In short, GHC's back end, which has long been a poor relation, is getting a lot of very sophisticated attention. Expect good things.
Libraries
GHC ships with a big bunch of libraries. That is good for users, but it has two bad consequences, both of which are getting worse with time. First, it make it much harder to get a release together, because we have to test more and more libraries too. Second, it's harder (or perhaps impossible) to upgrade the libraries independently from GHC. There's a meta-issue too: it forces us into a gate-keeper role in which a library gets a big boost by being in the "blessed set" shipped with GHC.

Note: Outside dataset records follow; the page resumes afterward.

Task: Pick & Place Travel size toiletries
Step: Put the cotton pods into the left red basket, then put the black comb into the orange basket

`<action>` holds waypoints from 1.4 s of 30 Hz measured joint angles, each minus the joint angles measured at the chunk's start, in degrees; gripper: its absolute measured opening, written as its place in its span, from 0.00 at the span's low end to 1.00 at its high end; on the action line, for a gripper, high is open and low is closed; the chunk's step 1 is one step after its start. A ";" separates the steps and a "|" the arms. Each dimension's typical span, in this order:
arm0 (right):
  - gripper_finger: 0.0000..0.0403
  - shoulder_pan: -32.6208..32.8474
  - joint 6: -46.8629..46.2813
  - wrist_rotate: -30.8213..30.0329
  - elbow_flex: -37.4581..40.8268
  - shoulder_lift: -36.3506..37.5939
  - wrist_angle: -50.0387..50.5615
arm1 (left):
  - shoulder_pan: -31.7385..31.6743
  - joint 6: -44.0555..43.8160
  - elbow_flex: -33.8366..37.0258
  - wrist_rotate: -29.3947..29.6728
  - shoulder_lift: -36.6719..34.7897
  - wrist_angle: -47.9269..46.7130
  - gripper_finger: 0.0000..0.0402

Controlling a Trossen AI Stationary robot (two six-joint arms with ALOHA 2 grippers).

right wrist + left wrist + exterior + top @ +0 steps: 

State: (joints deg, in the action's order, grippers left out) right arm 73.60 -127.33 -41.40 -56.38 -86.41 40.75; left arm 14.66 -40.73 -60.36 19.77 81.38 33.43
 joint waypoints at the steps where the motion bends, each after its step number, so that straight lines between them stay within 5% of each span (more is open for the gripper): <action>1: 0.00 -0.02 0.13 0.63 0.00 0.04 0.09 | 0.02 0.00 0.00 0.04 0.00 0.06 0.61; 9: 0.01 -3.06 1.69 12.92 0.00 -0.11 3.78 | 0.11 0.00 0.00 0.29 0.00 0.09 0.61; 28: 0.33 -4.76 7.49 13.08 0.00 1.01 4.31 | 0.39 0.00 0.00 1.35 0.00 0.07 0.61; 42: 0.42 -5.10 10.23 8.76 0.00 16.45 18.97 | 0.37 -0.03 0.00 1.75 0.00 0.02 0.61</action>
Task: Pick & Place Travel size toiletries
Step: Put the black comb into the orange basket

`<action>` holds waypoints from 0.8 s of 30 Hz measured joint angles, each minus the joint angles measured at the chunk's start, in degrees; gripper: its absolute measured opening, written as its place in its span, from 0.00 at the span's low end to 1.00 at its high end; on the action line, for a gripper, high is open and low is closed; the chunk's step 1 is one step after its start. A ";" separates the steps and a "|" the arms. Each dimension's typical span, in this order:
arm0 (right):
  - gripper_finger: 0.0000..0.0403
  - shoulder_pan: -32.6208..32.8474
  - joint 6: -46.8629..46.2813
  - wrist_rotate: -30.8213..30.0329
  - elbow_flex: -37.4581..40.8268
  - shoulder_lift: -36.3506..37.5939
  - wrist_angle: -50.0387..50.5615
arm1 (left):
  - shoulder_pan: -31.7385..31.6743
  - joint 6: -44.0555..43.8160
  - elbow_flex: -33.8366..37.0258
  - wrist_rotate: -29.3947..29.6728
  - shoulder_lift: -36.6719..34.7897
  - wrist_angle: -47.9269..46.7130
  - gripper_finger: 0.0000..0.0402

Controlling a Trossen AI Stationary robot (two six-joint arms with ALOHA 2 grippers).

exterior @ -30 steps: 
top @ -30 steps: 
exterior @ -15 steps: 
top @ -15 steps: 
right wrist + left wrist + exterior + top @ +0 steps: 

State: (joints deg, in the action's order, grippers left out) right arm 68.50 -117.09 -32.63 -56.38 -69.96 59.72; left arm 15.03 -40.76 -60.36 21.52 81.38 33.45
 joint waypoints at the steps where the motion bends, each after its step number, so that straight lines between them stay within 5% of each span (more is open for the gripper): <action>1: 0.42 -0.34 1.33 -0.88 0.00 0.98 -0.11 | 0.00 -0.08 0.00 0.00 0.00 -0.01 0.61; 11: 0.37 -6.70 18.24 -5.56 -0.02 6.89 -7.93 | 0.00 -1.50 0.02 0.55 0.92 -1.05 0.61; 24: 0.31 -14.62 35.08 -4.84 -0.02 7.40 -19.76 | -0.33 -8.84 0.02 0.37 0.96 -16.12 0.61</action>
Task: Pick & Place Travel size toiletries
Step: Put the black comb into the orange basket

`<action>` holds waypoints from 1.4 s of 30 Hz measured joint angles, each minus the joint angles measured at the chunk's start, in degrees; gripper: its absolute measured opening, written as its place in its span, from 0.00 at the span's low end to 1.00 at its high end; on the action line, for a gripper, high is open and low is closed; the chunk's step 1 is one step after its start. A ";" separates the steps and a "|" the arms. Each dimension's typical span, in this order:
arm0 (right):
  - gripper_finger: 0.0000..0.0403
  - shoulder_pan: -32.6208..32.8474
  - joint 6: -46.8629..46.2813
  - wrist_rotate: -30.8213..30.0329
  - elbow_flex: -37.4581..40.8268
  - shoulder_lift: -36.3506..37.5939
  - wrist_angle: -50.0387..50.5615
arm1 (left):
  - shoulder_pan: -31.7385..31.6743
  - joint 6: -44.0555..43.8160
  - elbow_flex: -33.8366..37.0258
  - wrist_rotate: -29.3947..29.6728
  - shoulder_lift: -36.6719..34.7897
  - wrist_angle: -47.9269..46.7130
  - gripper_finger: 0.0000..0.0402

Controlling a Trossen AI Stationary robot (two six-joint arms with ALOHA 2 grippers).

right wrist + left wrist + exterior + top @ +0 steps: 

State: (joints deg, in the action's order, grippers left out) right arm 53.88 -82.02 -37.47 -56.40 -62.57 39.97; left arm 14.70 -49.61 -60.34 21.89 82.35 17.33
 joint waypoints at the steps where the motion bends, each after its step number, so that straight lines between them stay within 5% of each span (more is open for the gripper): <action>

Increasingly, therefore, we are trying to un-couple GHC from big libraries. We ship GHC with a set of "boot" libraries, without which GHC will not function at all, and "extra" libraries, which just happen to come with some binary distributions of GHC, and which can be upgraded separately at any time. To further that end, we've split the "base" package into a bunch of smaller packages, and expect to further split it up for GHC 6.10. This has led to lots of pain, because old programs that depended on 'base' now need to depend on other packages too; see upgrading packages for details. But it's good pain, and matters should improve too as Cabal matures. We have also devised a package versioning policy which will help future library upgrades.